*** Block opens ***

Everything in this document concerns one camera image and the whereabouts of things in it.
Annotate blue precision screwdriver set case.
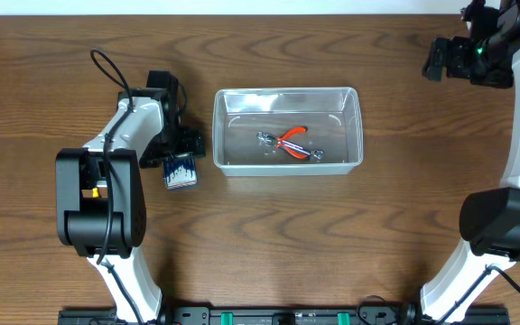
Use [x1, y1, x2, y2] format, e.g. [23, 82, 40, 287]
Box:
[162, 158, 198, 190]

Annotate black mounting rail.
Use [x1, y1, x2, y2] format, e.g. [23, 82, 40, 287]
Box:
[57, 306, 511, 325]

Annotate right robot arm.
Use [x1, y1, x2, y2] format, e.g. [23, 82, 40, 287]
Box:
[397, 0, 520, 324]

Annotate red handled pliers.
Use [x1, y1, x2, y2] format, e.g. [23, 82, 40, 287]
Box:
[276, 126, 308, 144]

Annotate clear plastic container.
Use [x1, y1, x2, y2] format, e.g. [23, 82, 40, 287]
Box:
[212, 87, 364, 177]

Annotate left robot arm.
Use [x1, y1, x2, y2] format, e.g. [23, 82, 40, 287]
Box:
[55, 86, 205, 324]

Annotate silver combination wrench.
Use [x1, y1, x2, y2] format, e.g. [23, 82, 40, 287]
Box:
[256, 131, 324, 160]

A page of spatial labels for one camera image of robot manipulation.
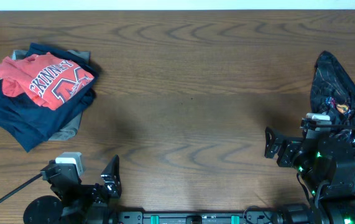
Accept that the red orange t-shirt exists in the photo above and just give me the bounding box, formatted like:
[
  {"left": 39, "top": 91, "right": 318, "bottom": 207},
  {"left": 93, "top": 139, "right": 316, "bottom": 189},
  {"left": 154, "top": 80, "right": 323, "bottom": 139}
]
[{"left": 0, "top": 53, "right": 95, "bottom": 110}]

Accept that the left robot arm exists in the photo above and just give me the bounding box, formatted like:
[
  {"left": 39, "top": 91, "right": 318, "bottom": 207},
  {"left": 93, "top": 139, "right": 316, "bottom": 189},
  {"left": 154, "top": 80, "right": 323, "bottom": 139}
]
[{"left": 23, "top": 152, "right": 122, "bottom": 224}]

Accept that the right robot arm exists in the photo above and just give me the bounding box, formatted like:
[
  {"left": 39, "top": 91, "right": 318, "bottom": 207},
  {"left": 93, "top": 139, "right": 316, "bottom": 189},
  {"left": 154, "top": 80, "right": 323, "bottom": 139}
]
[{"left": 264, "top": 124, "right": 355, "bottom": 223}]

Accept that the black patterned shirt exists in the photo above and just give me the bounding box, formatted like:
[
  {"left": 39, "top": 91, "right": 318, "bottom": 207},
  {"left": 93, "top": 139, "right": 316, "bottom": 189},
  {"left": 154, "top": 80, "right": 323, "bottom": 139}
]
[{"left": 309, "top": 50, "right": 355, "bottom": 208}]

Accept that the folded navy blue garment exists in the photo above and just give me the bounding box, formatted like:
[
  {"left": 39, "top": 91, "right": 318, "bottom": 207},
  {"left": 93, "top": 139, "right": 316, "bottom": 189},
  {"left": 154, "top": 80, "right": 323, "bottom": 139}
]
[{"left": 0, "top": 43, "right": 98, "bottom": 152}]

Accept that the folded grey garment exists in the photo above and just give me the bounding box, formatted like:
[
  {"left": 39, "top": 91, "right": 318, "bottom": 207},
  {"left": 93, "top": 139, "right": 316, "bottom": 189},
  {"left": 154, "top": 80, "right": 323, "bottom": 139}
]
[{"left": 11, "top": 50, "right": 91, "bottom": 141}]

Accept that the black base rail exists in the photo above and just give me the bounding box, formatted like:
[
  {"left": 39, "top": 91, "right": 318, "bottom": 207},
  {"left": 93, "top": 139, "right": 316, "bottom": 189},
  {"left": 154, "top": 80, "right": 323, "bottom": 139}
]
[{"left": 113, "top": 208, "right": 287, "bottom": 224}]

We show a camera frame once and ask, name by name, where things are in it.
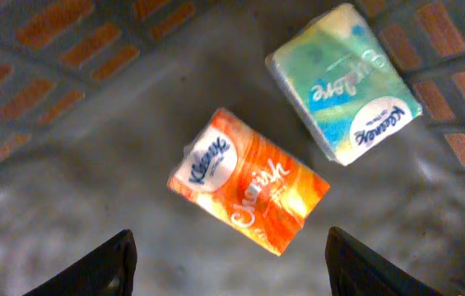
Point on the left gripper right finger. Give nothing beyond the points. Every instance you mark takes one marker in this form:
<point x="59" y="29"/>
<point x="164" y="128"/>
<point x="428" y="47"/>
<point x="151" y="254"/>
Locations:
<point x="355" y="269"/>

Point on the orange Kleenex tissue pack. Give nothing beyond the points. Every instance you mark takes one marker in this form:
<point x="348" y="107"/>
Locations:
<point x="244" y="180"/>

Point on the green Kleenex tissue pack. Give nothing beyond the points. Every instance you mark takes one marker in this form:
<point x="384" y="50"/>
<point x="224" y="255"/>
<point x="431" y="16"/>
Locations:
<point x="342" y="85"/>

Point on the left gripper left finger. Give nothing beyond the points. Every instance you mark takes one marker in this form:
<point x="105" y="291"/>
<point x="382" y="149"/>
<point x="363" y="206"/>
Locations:
<point x="107" y="270"/>

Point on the grey plastic mesh basket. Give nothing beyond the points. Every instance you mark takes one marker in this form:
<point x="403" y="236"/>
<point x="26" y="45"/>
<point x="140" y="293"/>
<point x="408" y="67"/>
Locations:
<point x="99" y="100"/>

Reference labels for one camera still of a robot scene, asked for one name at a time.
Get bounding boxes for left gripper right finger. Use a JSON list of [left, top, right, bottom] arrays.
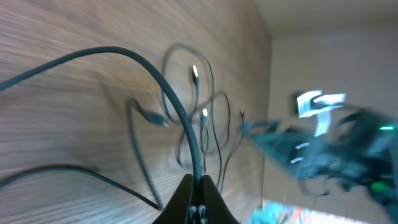
[[201, 175, 239, 224]]

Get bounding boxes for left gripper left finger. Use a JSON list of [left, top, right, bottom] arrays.
[[153, 174, 193, 224]]

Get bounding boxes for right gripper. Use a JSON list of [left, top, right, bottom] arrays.
[[239, 120, 330, 179]]

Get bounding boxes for thin black USB cable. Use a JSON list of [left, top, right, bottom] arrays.
[[0, 42, 246, 212]]

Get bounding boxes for thick black USB cable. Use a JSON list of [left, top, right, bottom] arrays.
[[0, 45, 203, 187]]

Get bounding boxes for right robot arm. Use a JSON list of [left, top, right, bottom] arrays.
[[240, 108, 397, 223]]

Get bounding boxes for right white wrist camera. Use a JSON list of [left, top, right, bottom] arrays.
[[295, 90, 346, 137]]

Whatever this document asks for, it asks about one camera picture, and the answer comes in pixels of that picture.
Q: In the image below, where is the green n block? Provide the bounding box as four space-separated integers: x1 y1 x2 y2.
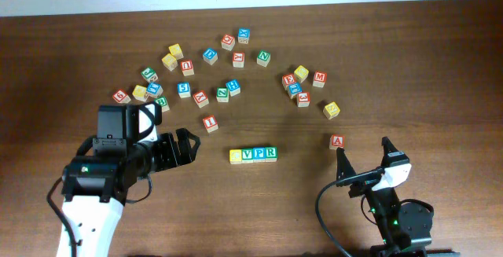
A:
216 87 229 103
257 50 271 67

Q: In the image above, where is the yellow C block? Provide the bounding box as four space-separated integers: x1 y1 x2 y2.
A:
229 149 242 164

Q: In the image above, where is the blue block left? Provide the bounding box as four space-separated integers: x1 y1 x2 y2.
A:
146 83 163 98

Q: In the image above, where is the red U block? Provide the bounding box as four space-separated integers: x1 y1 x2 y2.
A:
180 60 195 76

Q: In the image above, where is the blue H block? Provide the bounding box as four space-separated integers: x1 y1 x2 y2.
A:
226 79 240 97

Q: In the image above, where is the blue D block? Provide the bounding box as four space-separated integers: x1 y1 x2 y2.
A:
203 48 218 65

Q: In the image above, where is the green B block inner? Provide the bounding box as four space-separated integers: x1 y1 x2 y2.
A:
155 96 170 112

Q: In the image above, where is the green N block upper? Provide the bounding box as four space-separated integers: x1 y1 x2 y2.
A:
257 50 271 67

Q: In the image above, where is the blue block right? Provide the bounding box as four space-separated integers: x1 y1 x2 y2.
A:
286 83 303 99

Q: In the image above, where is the red E block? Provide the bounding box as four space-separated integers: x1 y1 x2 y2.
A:
281 74 296 90

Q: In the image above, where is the yellow block right upper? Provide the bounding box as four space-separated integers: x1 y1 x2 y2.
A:
293 65 310 83

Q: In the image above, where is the green V block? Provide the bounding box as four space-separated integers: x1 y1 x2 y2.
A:
241 149 254 163

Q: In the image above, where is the green R block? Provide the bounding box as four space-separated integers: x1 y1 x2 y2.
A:
265 147 278 162

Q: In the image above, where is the yellow S block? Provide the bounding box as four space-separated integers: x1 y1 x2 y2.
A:
323 101 340 119

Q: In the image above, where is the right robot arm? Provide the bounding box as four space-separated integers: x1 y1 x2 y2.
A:
335 137 460 256

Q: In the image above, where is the red X block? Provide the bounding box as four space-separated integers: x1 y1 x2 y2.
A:
193 90 209 108

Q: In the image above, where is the yellow block beside U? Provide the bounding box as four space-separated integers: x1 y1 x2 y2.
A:
161 53 178 72

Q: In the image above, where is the blue 5 block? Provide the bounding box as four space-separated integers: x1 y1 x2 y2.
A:
177 82 192 98

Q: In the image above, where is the red I block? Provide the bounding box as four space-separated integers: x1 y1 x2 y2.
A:
203 116 218 133

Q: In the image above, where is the blue X block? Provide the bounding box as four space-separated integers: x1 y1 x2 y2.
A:
237 28 251 44

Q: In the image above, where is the green J block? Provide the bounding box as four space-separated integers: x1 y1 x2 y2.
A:
141 67 159 83

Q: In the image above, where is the red 6 block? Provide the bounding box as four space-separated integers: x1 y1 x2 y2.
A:
112 90 131 104

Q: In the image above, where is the red Y block upper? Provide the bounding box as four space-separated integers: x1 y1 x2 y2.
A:
232 52 245 68

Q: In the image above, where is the red M block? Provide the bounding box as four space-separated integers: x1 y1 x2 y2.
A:
313 72 327 88

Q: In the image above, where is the red A block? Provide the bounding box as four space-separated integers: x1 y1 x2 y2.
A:
329 134 345 150

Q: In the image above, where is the blue P block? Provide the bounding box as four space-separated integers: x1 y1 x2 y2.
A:
253 147 266 163

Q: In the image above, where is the yellow block upper left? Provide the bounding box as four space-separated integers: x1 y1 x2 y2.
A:
168 43 184 60

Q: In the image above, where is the red 3 block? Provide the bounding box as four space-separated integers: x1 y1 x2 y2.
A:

*** Block closes ***

ASSIGNED TASK:
Say, as a single number and nothing more, how many lines of the entries contain the word "name".

ANSWER BELOW:
2